Северный ветер - Андрей Упит
Шрифт:
Интервал:
Закладка:
Робежниек возвращается в еще более тяжелом настроении, чем пришел. «Я хочу посмотреть, как вы будете вести себя»… Подумаешь! А не спрячь я тебя той ночью, может быть, вороны теперь клевали бы твои кости. Вот вам благодарность».
Снова взвешивает он каждый день и каждый час, все то недоброе, что угрожает ему, и то хорошее, на что он мог бы сослаться: Тяжело, невыносимо тяжело! И когда все это кончится?..
Внимание его привлекает протоптанная множеством ног тропинка через узкую лужайку к речке. Он замечает иву на той стороне и, почему-то заинтересовавшись ею, сворачивает туда.
Наклоняется, вздрагивает и выпрямляется, как струна. Кровь… Большая лужа коричневой густой крови, не впитавшейся в мерзлую землю. И вокруг снег испещрен каплями крови…
«Проклятые! Еще одного убили…» Тут же за исцарапанной пулями ивой вскопана земля. Из мерзлых комьев набросано нечто вроде бугорка. Его уже успели осыпать листьями грушанки и зеленым плауном. В расщепленную палку воткнута бумажка.
Ян Робежниек нагибается и читает надпись карандашом:
«Слава павшим героям! Проклятье убийцам!»
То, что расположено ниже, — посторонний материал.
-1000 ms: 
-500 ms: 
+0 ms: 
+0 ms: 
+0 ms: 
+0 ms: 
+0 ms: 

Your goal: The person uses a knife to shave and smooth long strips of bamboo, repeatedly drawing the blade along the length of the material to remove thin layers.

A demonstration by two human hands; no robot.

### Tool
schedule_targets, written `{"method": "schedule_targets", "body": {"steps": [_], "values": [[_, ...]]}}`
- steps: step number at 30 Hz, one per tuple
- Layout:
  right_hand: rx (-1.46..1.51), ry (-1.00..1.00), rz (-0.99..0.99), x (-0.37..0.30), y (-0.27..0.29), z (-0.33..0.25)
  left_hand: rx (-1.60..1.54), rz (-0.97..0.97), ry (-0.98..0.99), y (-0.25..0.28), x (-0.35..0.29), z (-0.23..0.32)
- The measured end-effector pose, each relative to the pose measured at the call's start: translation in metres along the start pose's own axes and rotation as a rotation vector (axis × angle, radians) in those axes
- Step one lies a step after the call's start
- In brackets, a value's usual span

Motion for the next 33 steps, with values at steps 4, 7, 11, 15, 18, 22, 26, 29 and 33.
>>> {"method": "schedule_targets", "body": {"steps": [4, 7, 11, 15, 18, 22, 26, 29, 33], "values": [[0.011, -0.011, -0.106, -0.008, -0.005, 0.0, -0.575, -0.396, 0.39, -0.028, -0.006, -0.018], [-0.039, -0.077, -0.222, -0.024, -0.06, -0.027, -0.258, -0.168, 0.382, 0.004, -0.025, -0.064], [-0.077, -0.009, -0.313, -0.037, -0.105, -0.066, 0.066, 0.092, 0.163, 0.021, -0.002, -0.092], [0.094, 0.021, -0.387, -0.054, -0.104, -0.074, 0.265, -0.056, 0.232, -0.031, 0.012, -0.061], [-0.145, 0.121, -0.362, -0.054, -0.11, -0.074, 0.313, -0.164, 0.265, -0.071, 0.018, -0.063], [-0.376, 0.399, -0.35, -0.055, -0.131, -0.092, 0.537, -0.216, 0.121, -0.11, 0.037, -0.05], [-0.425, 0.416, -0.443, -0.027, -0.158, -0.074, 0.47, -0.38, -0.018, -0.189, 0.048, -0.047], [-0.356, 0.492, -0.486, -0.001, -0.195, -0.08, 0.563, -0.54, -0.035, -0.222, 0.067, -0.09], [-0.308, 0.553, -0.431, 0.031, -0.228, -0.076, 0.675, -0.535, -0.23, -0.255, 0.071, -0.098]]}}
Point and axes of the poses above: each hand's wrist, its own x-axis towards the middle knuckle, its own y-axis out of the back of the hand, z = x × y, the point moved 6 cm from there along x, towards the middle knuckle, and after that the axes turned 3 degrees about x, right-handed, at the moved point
Да… Надо бы снять шапку и молитвенно сложить руки. Но его охватывает страх. Пугливо озираясь, спешит через речку в обратную сторону. Оттуда он замечает на верхушке ивы маленький красный флажок.
— Проклятые!.. — невольно срывается у него с языка. Боязливо озираясь по сторонам, он торопится прочь отсюда, будто земля горит у него под ногами. — Хоть бы унялись, наконец. Чего они этим достигнут?..
Дома плотно прикрывает дверь в спальню. Там жена с маленьким ребенком и прислуга. Оттуда вечно доносится детский писк, плеск воды и шелест пеленок. Пошлые, серые, надоевшие будни и спертый воздух… По утрам он выходит из спальни совсем одуревший.
Ян останавливается в гостиной с красной плюшевой мебелью. Здесь чисто и уютно. На стене картина Клевера «Заход солнца». А всего лучше в кабинете. Тепло, опрятно. Книги аккуратно сложены на полке. У печки кушетка под полосатым чехлом. На письменном столе черный мраморный чернильный прибор с золочеными крышками. В кожаном кресле так удобно сидеть.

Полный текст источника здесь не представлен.